Atiq is a guard at a prison for condemned women. At home his wife is wasting from cancer. Elsewhere in the same neighbourhood of Kabul the beautiful young Zunaria is drawing on the wall listening to hiphop. Her husband Mosheen wanders the streets and comes across a stoning of one of Atiq's prisoners in a market. In a moment of confusion he enters the crowd, picks up a rock and throws it at the woman who collapses, pools of blood forming around her burka. Coming out of his mental haze he is overcome by guilt. When he returns home to the joyous Zunaria he cannot bring himself to tell her what he has done.
This animation from a novel by Yasmina Khadra is heavy on the smothering stasis of life in Kabul under the Taliban. Armed thugs patrol the streets watchful for what seem inconsequential acts which engender explosive violence. Personal freedom is a thing for the veiled fragility indoors but even there anyone might be listening.
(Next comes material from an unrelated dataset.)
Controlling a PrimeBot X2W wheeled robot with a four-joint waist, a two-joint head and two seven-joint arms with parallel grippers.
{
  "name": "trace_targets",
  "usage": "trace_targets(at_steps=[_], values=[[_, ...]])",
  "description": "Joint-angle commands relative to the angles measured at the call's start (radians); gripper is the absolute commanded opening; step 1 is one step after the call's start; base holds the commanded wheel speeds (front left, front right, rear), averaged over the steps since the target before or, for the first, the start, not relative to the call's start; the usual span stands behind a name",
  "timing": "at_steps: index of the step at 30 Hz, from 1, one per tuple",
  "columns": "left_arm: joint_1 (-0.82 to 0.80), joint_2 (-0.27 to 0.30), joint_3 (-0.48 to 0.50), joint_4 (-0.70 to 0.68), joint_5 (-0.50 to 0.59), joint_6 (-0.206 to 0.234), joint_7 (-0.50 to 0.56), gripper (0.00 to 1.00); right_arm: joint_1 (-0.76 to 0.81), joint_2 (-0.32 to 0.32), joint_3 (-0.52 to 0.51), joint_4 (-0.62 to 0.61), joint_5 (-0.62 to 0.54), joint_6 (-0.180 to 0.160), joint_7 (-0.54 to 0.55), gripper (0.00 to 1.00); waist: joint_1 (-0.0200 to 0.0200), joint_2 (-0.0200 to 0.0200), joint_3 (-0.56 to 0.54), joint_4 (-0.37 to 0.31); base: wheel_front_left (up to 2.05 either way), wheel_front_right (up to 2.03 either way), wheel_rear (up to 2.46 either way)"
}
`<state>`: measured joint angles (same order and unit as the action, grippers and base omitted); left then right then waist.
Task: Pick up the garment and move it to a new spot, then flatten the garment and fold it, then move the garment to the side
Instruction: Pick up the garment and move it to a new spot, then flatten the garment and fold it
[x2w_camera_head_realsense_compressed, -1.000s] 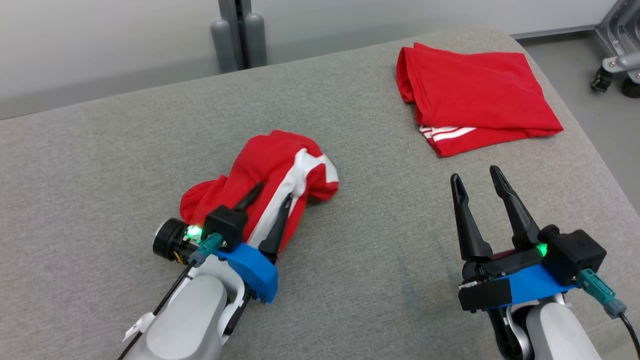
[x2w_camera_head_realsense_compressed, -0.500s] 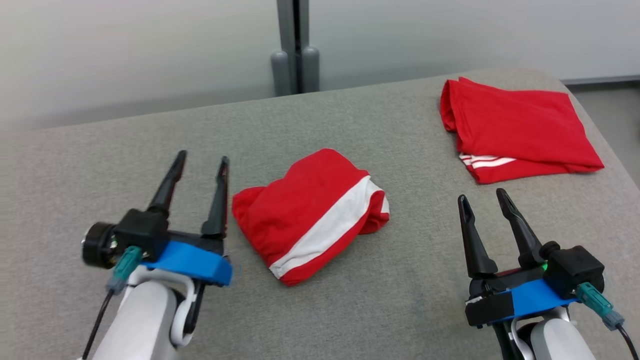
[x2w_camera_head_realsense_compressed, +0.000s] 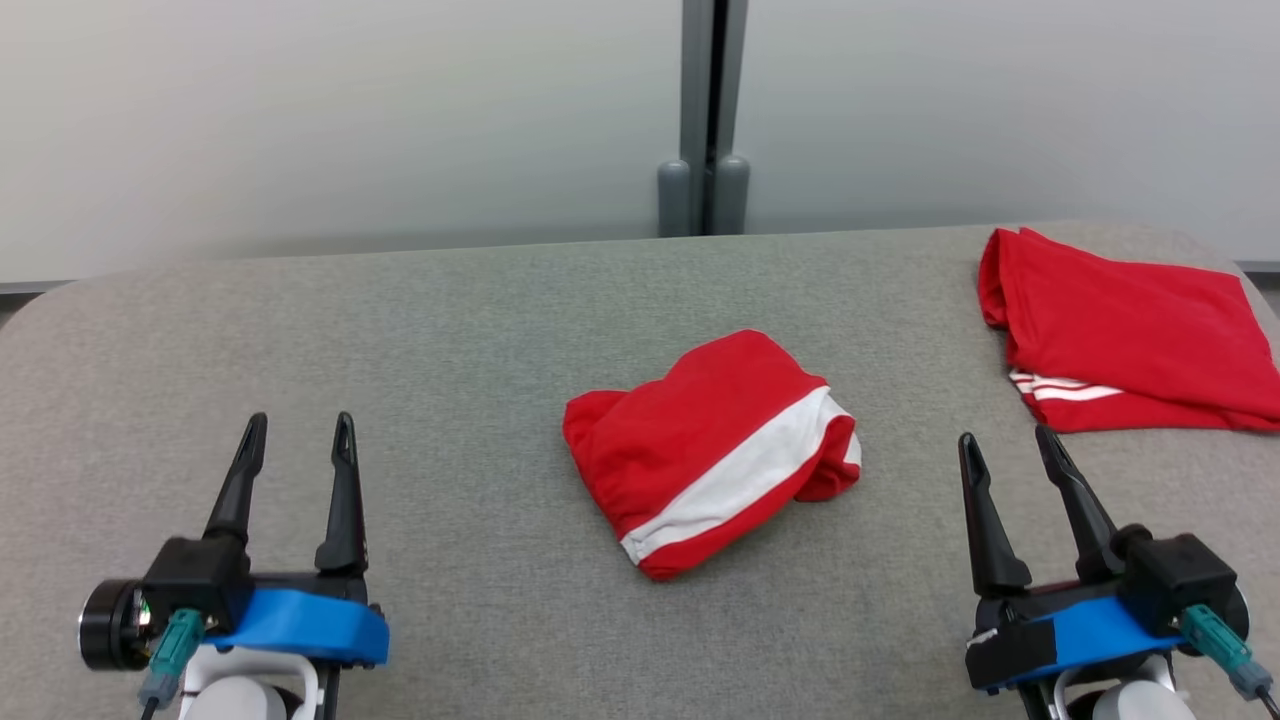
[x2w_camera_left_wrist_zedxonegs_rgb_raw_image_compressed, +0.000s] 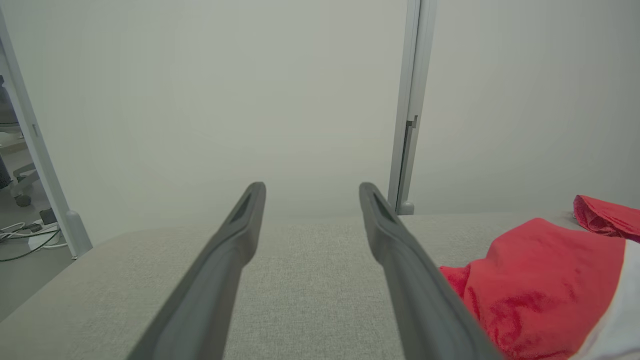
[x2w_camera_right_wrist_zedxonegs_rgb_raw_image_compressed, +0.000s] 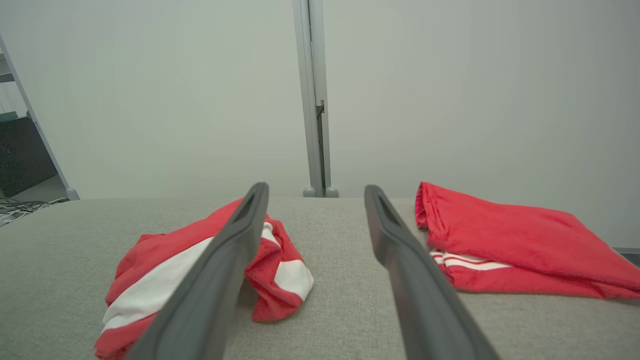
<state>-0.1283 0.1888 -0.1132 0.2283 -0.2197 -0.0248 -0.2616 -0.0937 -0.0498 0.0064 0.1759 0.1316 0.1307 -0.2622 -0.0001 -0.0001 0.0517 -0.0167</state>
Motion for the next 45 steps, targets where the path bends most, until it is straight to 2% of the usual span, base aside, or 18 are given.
trace_targets(at_steps=[1, 7, 17, 45], values=[[0.018, -0.005, 0.011, -0.006, 0.010, -0.005, -0.004, 1.00, 0.023, -0.001, -0.006, 0.003, -0.009, 0.000, -0.003, 1.00, 0.0001, 0.0001, -0.007, 0.012, 0.00, 0.00, 0.00], [0.074, -0.037, 0.047, -0.012, 0.031, -0.009, -0.004, 1.00, 0.056, -0.001, -0.009, 0.012, -0.007, 0.000, -0.003, 1.00, 0.0001, 0.0001, -0.035, 0.036, 0.00, 0.00, 0.00], [0.149, -0.081, 0.098, -0.029, 0.060, -0.019, -0.004, 1.00, 0.084, -0.001, -0.003, 0.026, 0.000, 0.000, -0.003, 1.00, 0.0001, 0.0001, -0.056, 0.037, 0.00, 0.00, 0.00], [0.141, -0.116, 0.158, -0.018, 0.125, -0.065, -0.005, 1.00, 0.089, -0.001, -0.001, 0.043, 0.000, 0.000, -0.003, 1.00, 0.0001, 0.0001, -0.066, 0.043, 0.00, 0.00, 0.00]])
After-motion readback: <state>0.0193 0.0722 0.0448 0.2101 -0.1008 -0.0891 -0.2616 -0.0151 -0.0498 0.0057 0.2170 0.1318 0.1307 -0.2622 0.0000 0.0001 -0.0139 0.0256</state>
This film is animated with what looks like a moving watercolour. Stunning use of chiaroscuro, the muted pallet of the location and an elegant evocation of character. Do you ever remember a film in another language as though it had been in English. I'm almost recalling scenes of this as live action. That's important as the single strongest impression I have of the emotional movement of this extraordinary film as well as its aesthetic is that of Italian neorealism. The search for and discovery of those moments of uplifting humanity in those bare but complex films of Rosselini and DeSica are in the blood here. The horrifying climax of the story held the entire auditorium of The Forum in a thick silence before a quiet almost unified release of breath. I was in tears.
This screened with the short Son of the Sea, a beautiful blend of animation and live action about a couple coping with their grief. Good to see shorts now and then. I feared they'd been policy-ed away. Then again, the feature was only 80 minutes.
This was an exchange for me as I had again to avoid a standby session and pick two others. This was a whimsical choice but I'm glad I made it.